Vamos a morir por encima de nuestras posibilidades. Lo acaban de decir los científicos de la ONU. Bueno, en realidad nos lo llevan advirtiendo durante años y nosotros, ni caso. Es la maldición de Casandra, aquella vidente de la mitología griega que decía verdades que hasta eran verdad, pero a la que los dioses castigaron a no ser creída. Pues eso mismo les ocurre a los biólogos y a otras casandras de este apocalipsis de probeta que se llama calentamiento global. O, si les creemos, desobedecemos sus directrices e improvisamos excusas para postergar su cumplimiento. Que el calentamiento global no es solo cosa de los políticos. Es algo que nos atañe a todos.

La gente asegura estar muy preocupada por la mala salud del planeta. Todo el mundo, en efecto, echa en el bar su mejor párrafo ecológico y verde junto a una caña, pero resulta que llegan las vacaciones, y con ellas los vuelos migratorios de la clase media española, y nos vamos a Bangkok a hacernos una diarrea de selfis y a añorar patrióticamente la tortilla de patatas, que estos asiáticos no saben comer. No importa el impacto medioambiental de nuestros caprichitos. Eso sí, ponemos como chupa de dómine a Bolsonaro, a Trump y por ahí mientras volamos en el avión.

Los más concienciados, en cambio, prefieren vivir un episodio de Vacaciones en el mar, que era una serie televisiva de señoritos coñazos, y eligen tostarse de aburrimiento y sol en un crucero por las islas griegas, sin importarles que el viaje contamine lo que 14.000 vehículos juntos. Y mire usted si hay cruceros esquivando aquí y allá los cadáveres veraniegos de los emigrantes africanos que sirven de alimento a los jureles. Es que, Clarita, hija, con tal de amargarnos las vacaciones, estos negros son capaces hasta de morirse cerca del barco. Mira si tú no tendrán mar.

Tierra adentro las cosas no pintan mejor. No hemos aprendido nada de la crisis económica, y seguimos repitiendo, por tanto, los comportamientos que, de un modo u otro, nos condujeron a ella. No construimos edificios sostenibles. ¿Para qué vamos a hacerlo bien pudiéndolo hacer mal? Las urbanizaciones nuevas, en efecto, no renuncian a fingirse parques dublineses con su césped atildado y sus aspersores redichos, ni, por supuesto, repudian la sacrosanta piscina, cuanto más olímpica y boba, mejor, que constituye un distintivo de clase social como antes el mantón de Manila de ocho picos.

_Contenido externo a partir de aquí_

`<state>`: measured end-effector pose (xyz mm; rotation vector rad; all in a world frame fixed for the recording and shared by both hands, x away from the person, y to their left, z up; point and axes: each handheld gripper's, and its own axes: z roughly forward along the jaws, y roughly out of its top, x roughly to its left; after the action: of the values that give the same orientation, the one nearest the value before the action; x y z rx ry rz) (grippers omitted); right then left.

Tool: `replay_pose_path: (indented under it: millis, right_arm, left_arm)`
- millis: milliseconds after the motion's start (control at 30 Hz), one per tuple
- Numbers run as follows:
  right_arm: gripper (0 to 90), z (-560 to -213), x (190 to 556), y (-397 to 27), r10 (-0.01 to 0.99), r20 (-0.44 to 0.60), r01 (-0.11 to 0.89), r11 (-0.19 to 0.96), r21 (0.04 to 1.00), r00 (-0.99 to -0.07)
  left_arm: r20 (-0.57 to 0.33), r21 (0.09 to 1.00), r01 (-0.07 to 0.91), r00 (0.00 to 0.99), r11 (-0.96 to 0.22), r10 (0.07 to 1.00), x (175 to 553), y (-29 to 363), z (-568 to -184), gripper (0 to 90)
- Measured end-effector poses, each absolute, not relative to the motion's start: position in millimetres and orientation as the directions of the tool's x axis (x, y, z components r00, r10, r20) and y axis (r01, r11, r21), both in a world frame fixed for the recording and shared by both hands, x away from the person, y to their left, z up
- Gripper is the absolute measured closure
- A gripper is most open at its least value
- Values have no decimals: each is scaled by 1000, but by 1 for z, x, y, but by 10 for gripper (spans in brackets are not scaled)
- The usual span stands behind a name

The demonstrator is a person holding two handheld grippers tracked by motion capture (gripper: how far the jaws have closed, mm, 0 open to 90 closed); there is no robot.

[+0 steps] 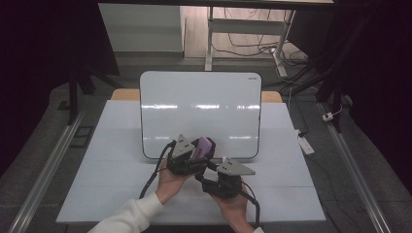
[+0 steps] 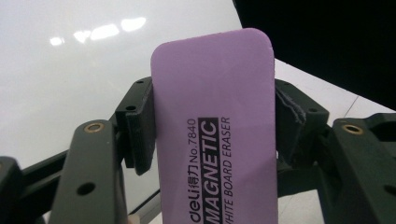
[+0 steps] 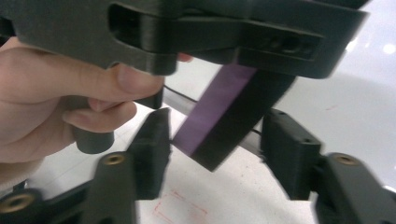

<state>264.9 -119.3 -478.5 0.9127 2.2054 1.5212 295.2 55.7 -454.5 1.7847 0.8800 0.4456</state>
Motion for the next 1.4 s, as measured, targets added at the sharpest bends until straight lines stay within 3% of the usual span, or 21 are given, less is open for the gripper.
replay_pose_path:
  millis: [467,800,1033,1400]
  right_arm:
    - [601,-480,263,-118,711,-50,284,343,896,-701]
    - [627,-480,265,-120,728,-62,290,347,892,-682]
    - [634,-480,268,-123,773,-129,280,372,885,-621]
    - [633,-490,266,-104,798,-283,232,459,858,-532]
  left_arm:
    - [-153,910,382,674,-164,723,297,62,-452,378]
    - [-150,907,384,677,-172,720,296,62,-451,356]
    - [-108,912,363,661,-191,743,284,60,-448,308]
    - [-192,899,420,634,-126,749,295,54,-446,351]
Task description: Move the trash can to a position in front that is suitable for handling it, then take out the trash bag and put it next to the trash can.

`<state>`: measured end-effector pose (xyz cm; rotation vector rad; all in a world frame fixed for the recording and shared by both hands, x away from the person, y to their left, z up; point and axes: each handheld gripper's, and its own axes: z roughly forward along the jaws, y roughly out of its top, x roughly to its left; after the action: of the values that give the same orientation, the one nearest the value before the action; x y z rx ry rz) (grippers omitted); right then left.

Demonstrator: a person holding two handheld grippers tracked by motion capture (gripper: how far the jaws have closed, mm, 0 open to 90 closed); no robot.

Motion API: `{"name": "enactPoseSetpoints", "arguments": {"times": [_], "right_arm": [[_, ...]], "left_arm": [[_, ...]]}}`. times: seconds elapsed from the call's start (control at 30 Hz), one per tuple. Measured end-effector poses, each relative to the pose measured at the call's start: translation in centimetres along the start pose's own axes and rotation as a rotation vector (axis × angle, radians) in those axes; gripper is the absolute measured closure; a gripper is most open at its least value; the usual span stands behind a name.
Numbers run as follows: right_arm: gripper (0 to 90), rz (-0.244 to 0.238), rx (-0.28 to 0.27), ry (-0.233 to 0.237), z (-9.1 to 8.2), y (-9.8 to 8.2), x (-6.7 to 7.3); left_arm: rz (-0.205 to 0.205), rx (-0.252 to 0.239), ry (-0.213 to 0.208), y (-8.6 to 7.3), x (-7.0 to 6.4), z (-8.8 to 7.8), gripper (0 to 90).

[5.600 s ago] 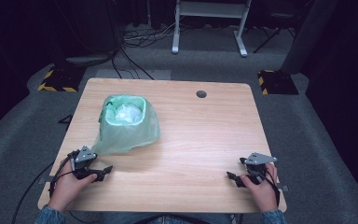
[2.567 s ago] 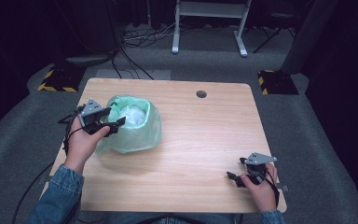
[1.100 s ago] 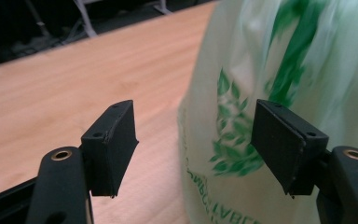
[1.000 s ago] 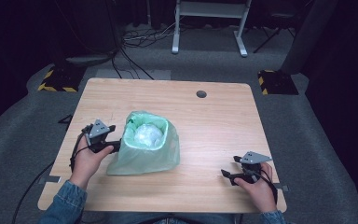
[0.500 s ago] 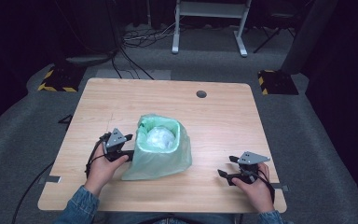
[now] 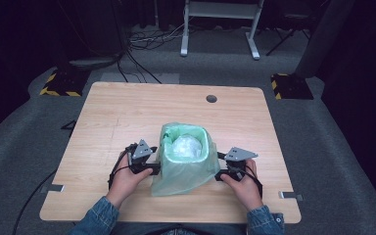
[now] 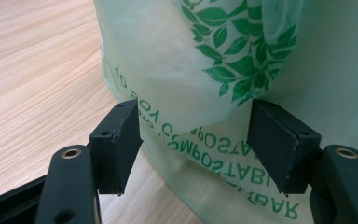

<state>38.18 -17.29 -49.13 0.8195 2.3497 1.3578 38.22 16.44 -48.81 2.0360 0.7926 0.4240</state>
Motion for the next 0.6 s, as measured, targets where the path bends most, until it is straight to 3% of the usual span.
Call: {"name": "enactPoseSetpoints", "arguments": {"times": [0.1, 0.17, 0.37, 0.47, 0.6], "right_arm": [[35.2, -0.013, 0.011, -0.023, 0.3, 0.1, 0.2], [37.5, -0.027, 0.010, -0.019, 0.0, 0.1, 0.7], [36.8, -0.048, 0.025, -0.015, -0.8, -0.1, 1.6], [35.0, -0.040, 0.026, -0.018, -1.3, -0.4, 1.5], [31.0, -0.014, 0.014, -0.018, -2.1, -0.8, 1.2]], "left_arm": [[0.009, 0.007, 0.000, 0.0, -0.1, 0.1, 36.7], [0.004, 0.008, -0.007, 0.0, -0.3, 0.1, 43.6], [0.064, 0.049, 0.019, 0.4, -1.9, -0.4, 50.8], [0.060, 0.053, -0.007, 0.3, -2.4, -0.5, 47.5], [0.049, 0.061, -0.010, 0.2, -2.5, -1.3, 32.7]]}}
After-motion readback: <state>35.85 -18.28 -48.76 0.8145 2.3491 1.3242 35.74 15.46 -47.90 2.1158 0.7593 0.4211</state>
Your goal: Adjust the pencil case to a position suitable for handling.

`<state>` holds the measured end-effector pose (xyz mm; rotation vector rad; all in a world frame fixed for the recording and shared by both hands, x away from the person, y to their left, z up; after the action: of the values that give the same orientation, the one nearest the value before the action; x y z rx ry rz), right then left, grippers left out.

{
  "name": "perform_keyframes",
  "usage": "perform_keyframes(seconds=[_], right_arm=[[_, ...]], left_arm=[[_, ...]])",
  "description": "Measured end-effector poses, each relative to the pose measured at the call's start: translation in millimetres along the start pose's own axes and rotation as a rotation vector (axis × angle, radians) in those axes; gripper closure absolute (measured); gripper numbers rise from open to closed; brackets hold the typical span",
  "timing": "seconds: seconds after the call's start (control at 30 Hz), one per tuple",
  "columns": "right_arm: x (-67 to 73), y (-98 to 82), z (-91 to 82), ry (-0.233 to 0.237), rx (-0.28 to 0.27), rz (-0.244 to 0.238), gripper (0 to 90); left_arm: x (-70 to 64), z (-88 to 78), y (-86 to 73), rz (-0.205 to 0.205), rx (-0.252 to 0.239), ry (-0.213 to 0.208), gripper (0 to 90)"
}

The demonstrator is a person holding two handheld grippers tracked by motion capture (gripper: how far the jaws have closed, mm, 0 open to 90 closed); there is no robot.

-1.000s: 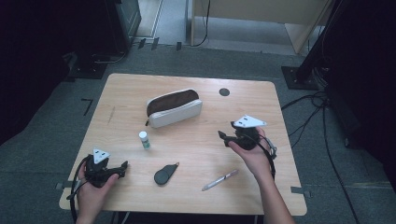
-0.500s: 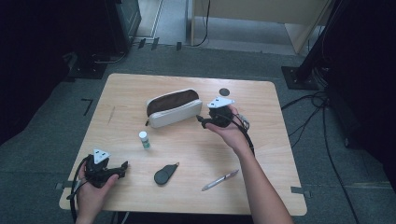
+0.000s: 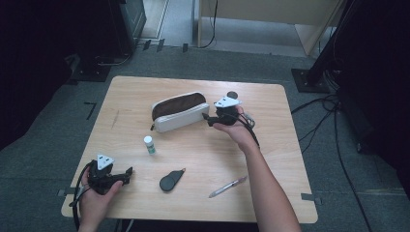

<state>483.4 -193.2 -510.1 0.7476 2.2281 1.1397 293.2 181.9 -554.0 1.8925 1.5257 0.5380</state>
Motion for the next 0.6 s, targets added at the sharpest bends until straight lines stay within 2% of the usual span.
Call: perform_keyframes(seconds=[0.03, 0.07, 0.1, 0.2, 0.33, 0.47, 0.5, 0.53, 0.57, 0.6], right_arm=[[4.0, 1.9, 3.5, 0.005, 0.002, -0.080, 27.0], [6.3, 4.0, 4.6, 0.012, -0.001, -0.095, 26.3], [6.3, 4.0, 4.6, 0.012, -0.001, -0.095, 26.3], [13.1, 10.5, 5.9, 0.050, -0.028, -0.103, 27.1], [16.6, 10.7, -1.2, 0.052, -0.008, -0.144, 38.0], [29.2, 11.9, -15.5, 0.109, -0.012, -0.163, 44.9], [33.7, 12.1, -19.7, 0.128, -0.017, -0.160, 48.2], [41.2, 11.2, -27.0, 0.175, -0.025, -0.143, 54.9], [41.2, 11.2, -27.0, 0.175, -0.025, -0.143, 54.9], [44.1, 11.0, -29.3, 0.201, -0.034, -0.127, 57.9]], left_arm=[[-0.1, 0.0, 0.0, 0.000, 0.000, 0.000, 9.4], [0.0, 0.0, 0.0, 0.002, 0.000, 0.000, 9.4], [0.0, 0.0, 0.0, 0.002, 0.000, 0.000, 9.4], [0.0, 0.0, 0.0, 0.002, 0.000, 0.000, 9.4], [-0.2, -0.1, 0.0, 0.004, 0.001, -0.003, 9.4], [-0.3, -0.1, 0.0, 0.005, 0.000, -0.004, 9.5], [-0.3, 0.0, -0.1, 0.005, 0.000, -0.004, 9.5], [-0.3, -0.1, 0.0, 0.005, 0.000, -0.004, 9.5], [-0.4, 0.0, 0.0, 0.005, 0.000, -0.004, 9.5], [-0.3, -0.1, 0.0, 0.007, 0.000, -0.004, 9.5]])
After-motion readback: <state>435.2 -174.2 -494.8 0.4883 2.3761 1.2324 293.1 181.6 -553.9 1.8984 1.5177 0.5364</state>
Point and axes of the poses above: each handheld gripper's, and its own axes: z roughly forward along the jaws, y roughly out of its top, x roughly to its left, the point moved 5 cm from there along z, roughly forward along the jaws, and after that the axes turned 7 degrees about -z, right-handed, at the moved point
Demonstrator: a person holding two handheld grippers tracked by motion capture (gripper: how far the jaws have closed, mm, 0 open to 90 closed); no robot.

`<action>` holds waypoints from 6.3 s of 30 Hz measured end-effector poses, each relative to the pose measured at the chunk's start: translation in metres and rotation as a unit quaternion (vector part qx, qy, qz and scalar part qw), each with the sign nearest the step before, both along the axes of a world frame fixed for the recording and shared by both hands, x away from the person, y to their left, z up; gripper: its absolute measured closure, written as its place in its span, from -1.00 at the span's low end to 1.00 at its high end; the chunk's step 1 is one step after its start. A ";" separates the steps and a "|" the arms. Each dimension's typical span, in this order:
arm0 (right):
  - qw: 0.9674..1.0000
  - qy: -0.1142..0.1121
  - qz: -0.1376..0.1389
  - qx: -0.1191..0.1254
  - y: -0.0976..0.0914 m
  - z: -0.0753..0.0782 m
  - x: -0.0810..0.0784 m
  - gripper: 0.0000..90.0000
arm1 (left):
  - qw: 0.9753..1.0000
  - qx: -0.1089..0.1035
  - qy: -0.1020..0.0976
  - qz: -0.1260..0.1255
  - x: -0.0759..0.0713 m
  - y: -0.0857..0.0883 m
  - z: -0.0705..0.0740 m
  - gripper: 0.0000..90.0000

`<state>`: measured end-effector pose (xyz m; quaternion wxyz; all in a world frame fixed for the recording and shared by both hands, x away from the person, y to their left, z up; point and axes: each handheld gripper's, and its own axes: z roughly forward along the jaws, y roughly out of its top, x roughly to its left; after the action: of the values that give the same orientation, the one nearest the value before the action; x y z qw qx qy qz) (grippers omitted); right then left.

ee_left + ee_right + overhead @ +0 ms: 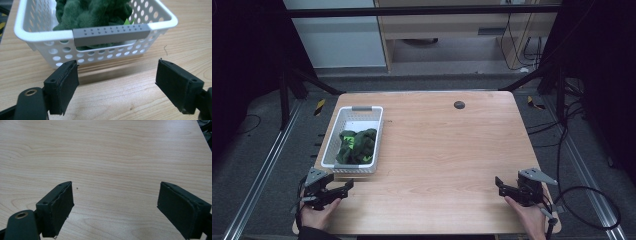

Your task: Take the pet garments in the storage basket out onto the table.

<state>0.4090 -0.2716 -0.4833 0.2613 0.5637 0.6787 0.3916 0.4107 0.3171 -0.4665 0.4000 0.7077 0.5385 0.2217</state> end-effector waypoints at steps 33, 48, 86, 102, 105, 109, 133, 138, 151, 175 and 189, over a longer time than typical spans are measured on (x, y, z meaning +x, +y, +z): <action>1.000 -0.005 0.019 -0.011 0.006 0.000 -0.004 -0.71 | 0.999 -0.020 -0.042 -0.006 -0.009 0.005 0.034 -0.65; 1.000 -0.013 0.018 -0.015 0.004 0.000 -0.003 -0.72 | 0.998 -0.017 -0.049 -0.020 0.001 0.002 0.058 -0.66; 0.999 -0.016 0.022 -0.022 0.004 0.000 -0.001 -0.74 | 0.998 0.022 -0.017 -0.051 0.041 -0.006 0.092 -0.69; 0.999 -0.009 0.026 -0.017 0.004 0.000 -0.001 -0.75 | 0.997 0.048 0.000 -0.058 0.061 -0.010 0.104 -0.69; 0.999 -0.008 0.026 -0.017 0.004 0.000 0.000 -0.75 | 0.997 0.050 0.002 -0.061 0.063 -0.011 0.105 -0.69; 0.999 -0.009 0.028 -0.020 0.005 -0.001 0.000 -0.75 | 0.996 0.061 0.013 -0.066 0.068 -0.014 0.108 -0.69; 0.999 -0.001 0.035 -0.021 0.005 -0.002 0.001 -0.76 | 0.993 0.081 0.058 -0.064 0.098 -0.019 0.103 -0.70; 0.999 0.001 0.036 -0.022 0.005 -0.002 0.002 -0.76 | 0.992 0.086 0.067 -0.064 0.104 -0.020 0.102 -0.70; 0.999 0.007 0.038 -0.017 0.006 -0.003 0.002 -0.76 | 0.990 0.096 0.084 -0.067 0.117 -0.026 0.101 -0.70; 0.999 0.008 0.042 -0.021 0.006 -0.004 0.003 -0.78 | 0.985 0.107 0.122 -0.066 0.135 -0.040 0.089 -0.70; 0.999 0.012 0.045 -0.017 0.007 -0.004 0.003 -0.78 | 0.982 0.114 0.137 -0.055 0.145 -0.044 0.081 -0.68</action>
<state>0.4118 -0.2646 -0.4871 0.2451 0.5328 0.7129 0.3845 0.5555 0.2735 -0.3850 0.2510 0.8010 0.5195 0.1599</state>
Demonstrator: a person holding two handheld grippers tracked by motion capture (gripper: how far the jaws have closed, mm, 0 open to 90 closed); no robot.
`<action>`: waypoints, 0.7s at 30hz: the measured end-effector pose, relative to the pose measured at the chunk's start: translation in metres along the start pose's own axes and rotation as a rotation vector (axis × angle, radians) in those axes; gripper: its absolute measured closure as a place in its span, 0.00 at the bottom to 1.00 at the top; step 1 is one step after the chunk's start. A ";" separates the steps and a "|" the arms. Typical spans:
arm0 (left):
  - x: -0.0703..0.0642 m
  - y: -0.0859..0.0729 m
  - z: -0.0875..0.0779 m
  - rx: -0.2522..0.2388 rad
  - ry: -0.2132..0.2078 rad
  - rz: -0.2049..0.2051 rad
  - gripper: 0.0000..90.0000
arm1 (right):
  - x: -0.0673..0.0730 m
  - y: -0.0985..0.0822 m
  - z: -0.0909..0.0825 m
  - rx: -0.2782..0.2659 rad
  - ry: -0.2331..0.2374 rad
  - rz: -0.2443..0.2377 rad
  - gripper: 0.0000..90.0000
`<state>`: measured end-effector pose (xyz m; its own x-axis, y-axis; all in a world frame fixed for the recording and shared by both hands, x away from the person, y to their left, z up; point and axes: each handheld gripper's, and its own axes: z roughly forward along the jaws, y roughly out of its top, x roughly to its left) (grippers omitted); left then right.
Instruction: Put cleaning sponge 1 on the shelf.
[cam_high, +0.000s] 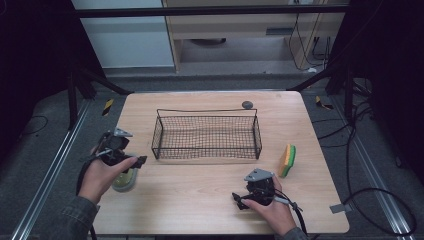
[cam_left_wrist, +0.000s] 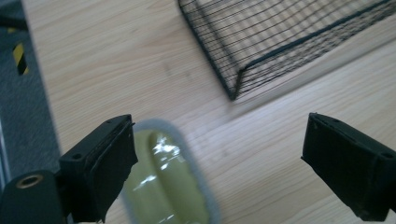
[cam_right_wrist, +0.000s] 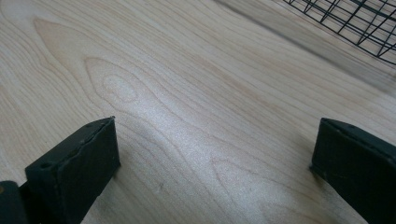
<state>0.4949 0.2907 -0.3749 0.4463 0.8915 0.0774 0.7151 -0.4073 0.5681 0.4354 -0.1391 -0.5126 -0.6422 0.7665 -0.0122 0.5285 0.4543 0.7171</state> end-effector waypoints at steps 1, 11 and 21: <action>0.000 0.000 0.000 0.000 0.000 0.000 0.10 | 0.000 0.000 0.000 0.000 0.000 0.000 0.01; 0.040 -0.011 0.018 0.179 0.029 -0.060 0.35 | 0.000 0.000 0.000 0.006 0.000 0.001 0.01; 0.047 -0.014 0.032 0.249 0.002 -0.124 0.57 | -0.001 0.000 0.000 0.005 0.002 -0.003 0.01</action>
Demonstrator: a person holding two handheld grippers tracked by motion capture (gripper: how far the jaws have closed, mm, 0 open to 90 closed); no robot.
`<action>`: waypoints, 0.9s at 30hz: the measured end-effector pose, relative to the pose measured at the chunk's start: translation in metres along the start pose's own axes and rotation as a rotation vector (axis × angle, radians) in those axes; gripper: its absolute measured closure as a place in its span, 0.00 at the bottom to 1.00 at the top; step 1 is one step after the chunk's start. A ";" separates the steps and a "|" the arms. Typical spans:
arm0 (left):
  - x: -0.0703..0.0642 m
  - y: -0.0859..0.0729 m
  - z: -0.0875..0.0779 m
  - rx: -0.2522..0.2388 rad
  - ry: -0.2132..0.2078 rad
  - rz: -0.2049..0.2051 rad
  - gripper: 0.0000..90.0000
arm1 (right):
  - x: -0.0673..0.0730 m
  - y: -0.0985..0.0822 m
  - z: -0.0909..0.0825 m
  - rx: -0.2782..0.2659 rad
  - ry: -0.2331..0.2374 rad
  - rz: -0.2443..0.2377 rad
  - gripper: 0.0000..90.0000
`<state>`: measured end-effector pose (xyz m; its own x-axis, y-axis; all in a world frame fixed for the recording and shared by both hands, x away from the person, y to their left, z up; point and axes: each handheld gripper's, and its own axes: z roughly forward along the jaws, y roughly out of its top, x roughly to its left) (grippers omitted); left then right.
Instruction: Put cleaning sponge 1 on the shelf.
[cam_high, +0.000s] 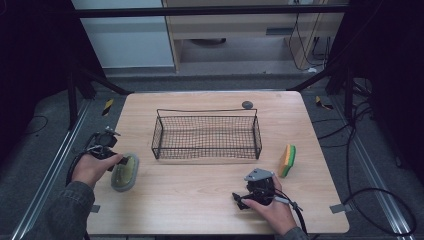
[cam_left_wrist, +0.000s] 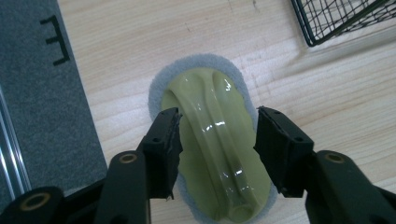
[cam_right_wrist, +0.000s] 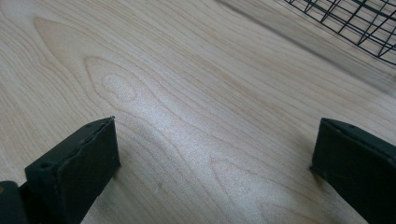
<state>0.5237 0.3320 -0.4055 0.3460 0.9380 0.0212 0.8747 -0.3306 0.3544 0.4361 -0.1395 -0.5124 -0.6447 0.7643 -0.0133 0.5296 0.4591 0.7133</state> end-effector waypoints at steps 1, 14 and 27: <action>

La agricultura tal como la practicamos, nos dicen los científicos de la ONU, por si alguno aún no lo había advertido, es insostenible. Y tres cuartos de lo mismo pasa con la ganadería. Ahora bien, poco o nada hacen nuestros agricultores, que son medio funcionarios de Monsanto, para que las golondrinas continúen su turismo gastronómico a cien mosquitos por hora en el cielo de campanas de los pueblos, donde cada vez hay menos insectos debido a los pesticidas y herbicidas con que los labradores bendicen transgénicamente sus maizales. Por no hablar de que muchos de ellos convierten en verdaderos muladares el paisaje, sabedores de que no les ocurrirá nada. ¿Dónde está el Seprona?

Así es. Lo que a los labriegos les estorba en casa lo heredan los encinares, a ver si los grajos le comen las entrañas de fusibles a un microondas antes de que se lo lleve el camión de la basura, que pasa, como es sabido, diariamente a las tres por los campos de Castilla. De un tiempo a esta parte, el paisaje castellano no es tan frugal como lo describía Unamuno. El paisaje de Castilla es un Corte Inglés de secano. En él te puedes encontrar de todo. Por ejemplo, un jersey que se pudre de canículas y hormigas; sacos vacíos de abono; botellas de vidrio rotas, cuyos fragmentos, con un poquito de suerte y un sol de injusticia, podrían prender la pinocha y provocar una buena hoguera de las vanidades para arrancar el telediario. Asimismo, puedes encontrarte colchones, los escombros que sobrevivieron a la biografía modesta de una modesta casa de campo; páginas de periódicos que fueron actualidad cuando nos desgobernaba Rajoy, etc. En fin, allí hay de todo, ya digo. Por haber, está incluso expuesta la obra maestra del Duchamp local: un bidé desportillado. Un bidé al lado de los girasoles. Eso sí que es vanguardismo.

Y ahora que vengan los científicos de la ONU a hablarnos de contaminación y cambio climático. Que vengan, a ver si se atreven, que en el bolsillo del pantalón, junto con el tabaco de picadura y el chisquero, asoma el hacha de sílex.